TuringLang / AbstractMCMC.jl

Abstract types and interfaces for Markov chain Monte Carlo methods
https://turinglang.org/AbstractMCMC.jl
MIT License
78 stars 18 forks source link

Remove overly specialized bundle_samples #120

Closed torfjelde closed 1 year ago

torfjelde commented 1 year ago

Related: #118

torfjelde commented 1 year ago

Do you have a concrete example that is fixed by this removal? Removing this definitions seems very breaking. Without this method the return types will be incorrect, won't they? The main point is that the elements are converted to type T which won't happen anymore.

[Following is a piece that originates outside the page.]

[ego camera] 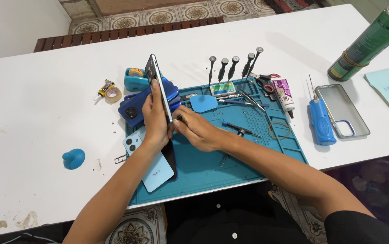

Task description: The person uses a blue plastic pry tool to separate the screen from the smartphone frame and then cleans the internal components with a toothbrush. The phone remains open with the battery and motherboard exposed at the end of the clip.

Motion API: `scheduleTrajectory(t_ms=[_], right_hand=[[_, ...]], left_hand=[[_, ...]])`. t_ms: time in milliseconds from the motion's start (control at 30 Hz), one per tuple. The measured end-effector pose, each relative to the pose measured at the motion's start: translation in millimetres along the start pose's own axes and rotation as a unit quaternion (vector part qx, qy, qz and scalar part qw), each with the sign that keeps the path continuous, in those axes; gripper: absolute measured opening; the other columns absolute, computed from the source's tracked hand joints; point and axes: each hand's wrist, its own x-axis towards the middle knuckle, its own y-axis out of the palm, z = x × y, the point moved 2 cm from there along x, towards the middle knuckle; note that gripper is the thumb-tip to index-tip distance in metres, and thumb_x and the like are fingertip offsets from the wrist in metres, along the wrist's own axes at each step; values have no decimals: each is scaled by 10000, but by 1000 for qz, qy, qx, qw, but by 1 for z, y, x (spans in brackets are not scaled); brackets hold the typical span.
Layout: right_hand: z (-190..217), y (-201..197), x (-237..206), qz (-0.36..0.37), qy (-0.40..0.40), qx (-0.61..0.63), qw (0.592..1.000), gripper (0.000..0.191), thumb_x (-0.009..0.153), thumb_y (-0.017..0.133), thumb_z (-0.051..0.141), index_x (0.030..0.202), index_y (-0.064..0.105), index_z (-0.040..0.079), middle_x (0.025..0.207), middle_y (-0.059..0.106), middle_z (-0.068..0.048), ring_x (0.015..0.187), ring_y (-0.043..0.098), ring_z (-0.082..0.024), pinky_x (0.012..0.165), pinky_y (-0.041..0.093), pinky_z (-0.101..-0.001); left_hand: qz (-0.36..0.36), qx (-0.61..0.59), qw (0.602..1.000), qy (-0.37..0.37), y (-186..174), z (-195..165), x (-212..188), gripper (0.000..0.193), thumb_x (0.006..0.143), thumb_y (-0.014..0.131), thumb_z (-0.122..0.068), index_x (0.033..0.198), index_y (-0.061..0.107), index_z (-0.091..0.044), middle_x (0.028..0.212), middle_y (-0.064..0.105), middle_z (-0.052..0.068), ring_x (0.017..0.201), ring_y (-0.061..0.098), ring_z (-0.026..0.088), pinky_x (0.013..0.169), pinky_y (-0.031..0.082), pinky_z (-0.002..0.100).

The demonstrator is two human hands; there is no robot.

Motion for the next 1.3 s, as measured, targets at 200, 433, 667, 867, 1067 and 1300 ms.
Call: scheduleTrajectory(t_ms=[200,433,667,867,1067,1300], right_hand=[[-1,0,-2,-13,-46,-77,996,241,1112,393,189,1010,532,20,1012,504,-126,967,499,-288,934,420,-426],[0,11,0,-48,-4,-94,994,176,1079,477,177,1009,544,30,975,512,-147,924,466,-314,896,389,-431],[-1,-12,12,15,72,-3,997,227,1039,501,213,957,578,16,777,666,-108,710,651,-243,671,506,-379],[3,-28,16,-3,106,-74,992,260,984,584,244,969,655,-6,693,671,-135,590,632,-246,581,495,-372],[4,-29,17,-57,81,-62,993,260,959,650,228,905,630,-25,710,689,-115,618,651,-185,592,515,-333],[-1,-25,13,-80,132,215,964,249,1053,548,239,935,629,35,751,653,-15,675,633,-91,620,530,-273]], left_hand=[[-33,0,998,51,-4,6,4,491,993,479,-586,881,535,-112,622,473,-56,409,418,30,289,330,241],[-28,-28,998,56,-7,8,6,437,1017,504,-546,919,528,-121,657,468,-67,486,448,14,402,394,212],[-40,-29,995,87,-10,7,17,348,1040,549,-446,1032,535,-99,811,547,-36,676,531,35,570,467,225],[-43,-44,990,124,-8,6,18,348,1066,495,-404,1166,530,-72,1082,613,30,994,576,76,885,499,263],[-50,-53,989,126,-9,4,18,335,1074,441,-395,1187,518,-88,1103,611,32,1019,577,79,898,496,265],[-27,-82,981,172,-9,2,16,289,1054,528,-360,1175,521,-98,998,624,-7,916,595,50,840,505,234]])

Nothing is fixed, it's just that

  1. I don't actually know of anywhere this is being used. Do we know of any place where this is the case?
  2. If you want to do something with Type{Vector{...}} then you need to override this default implementation. This sort of thing comes up very often once you have samplers which are working on a "multiple" models, e.g. if you implement tempering. In the case it seems very reasonable to allow Vector{MCMCChains.Chains} for samples::AbstractVector, which then requires explicit overriding of this default implementation.
  3. map + convert is very easy to do for the user themselves, to the point where it doesn't seem worth the hassle it causes :shrug:
codecov[bot] commented 1 year ago

Codecov Report

Patch coverage has no change and project coverage change: -0.03 :warning:

Comparison is base (7192263) 97.33% compared to head (216488f) 97.30%.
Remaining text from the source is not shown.